REST is an architectural style for describing web services. It is not a protocol in an of itself. As a result, the style has general guidelines but each API creator is left to design the API is the most pragmatic way possible.


Most resources follow a RESTful resource pattern:
  • GET requests return objects and won't modify their server instances.
  • POST and DELETE requests will modify their server instances.
  • Resources are defined with plural names.
  • Resource collections are found at the pluralized resource without an identifier. (Example: /cars)
  • An individual resource collection item can be found at the resource with an identifier. (Example: /cars/{id})
  • Performing a GET on a resource collection returns a list of abbreviated items, useful in retrieving any specific item.
  • Performing a POST on a resource collection creates a new item instance, the location of which is returned in the Location header.
  • Performing a GET on a resource item retrieves that specific item. Child properties may return so much data that they are implemented as more specific resources. (Example: cars/{id}/predators)
  • Performing a POST on a resource item will save the instance sent in the request body.
  • Performing a DELETE on a resource item will delete it from the collection.
  • Singular resources belonging to a resource collection item will connote an opertaion on that item instance.

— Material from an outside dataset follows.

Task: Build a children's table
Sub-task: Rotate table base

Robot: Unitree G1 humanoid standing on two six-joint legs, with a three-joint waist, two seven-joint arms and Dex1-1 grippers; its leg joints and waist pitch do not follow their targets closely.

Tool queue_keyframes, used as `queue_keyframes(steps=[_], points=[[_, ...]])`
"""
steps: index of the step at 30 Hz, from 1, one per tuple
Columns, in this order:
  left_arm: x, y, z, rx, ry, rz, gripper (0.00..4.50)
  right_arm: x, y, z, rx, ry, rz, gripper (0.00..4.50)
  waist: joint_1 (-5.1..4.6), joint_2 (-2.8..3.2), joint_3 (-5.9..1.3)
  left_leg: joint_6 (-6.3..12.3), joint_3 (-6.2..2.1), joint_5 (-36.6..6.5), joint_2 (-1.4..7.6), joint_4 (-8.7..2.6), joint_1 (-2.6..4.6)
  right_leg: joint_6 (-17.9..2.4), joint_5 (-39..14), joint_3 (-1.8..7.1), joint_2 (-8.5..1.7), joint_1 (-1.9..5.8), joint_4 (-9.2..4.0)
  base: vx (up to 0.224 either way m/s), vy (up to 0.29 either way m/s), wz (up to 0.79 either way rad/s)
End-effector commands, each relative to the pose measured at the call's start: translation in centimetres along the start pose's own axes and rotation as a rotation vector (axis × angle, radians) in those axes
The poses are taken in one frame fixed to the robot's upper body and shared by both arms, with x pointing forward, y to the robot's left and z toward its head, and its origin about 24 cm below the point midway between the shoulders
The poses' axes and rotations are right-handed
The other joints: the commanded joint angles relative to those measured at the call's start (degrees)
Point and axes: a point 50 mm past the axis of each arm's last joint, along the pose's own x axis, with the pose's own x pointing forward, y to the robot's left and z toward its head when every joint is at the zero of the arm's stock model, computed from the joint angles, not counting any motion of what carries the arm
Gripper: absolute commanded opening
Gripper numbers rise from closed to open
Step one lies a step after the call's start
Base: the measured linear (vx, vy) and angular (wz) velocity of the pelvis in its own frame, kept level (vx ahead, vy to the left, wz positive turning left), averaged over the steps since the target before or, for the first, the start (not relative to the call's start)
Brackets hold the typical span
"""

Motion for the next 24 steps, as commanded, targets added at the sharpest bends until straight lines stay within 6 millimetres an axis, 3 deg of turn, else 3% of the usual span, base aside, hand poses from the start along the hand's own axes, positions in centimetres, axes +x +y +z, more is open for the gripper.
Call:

The HTTP method used in the request will determine if the operation modifies the instance. GET operations will not affect the intance and will return the result of the operation. POST operations will affect the instance and may not return a result other than a status message.

URL Structure

Example URL:
Part Name Description Required
https:// Protocol Https is required for all API calls. Yes Hostname 'api-sandbox' is used for the sandbox (non-production environment)
'api' is used for the production environment
carinventory API Name Yes
v2 API Version Version number (integer) of the API Yes
cars Resource Collection Yes
123 Resource Item ID No


Special resources that are available outside of the (RESTful) resource hierarchy are located under the Lookups path. These Lookups will typically consist of value/name pairs that will assit you in building your applications. Some Lookups resource mays be more complex in order to provide a hierarchical relationship between lookups. These Lookups will assist you in building cascading selections in your applications.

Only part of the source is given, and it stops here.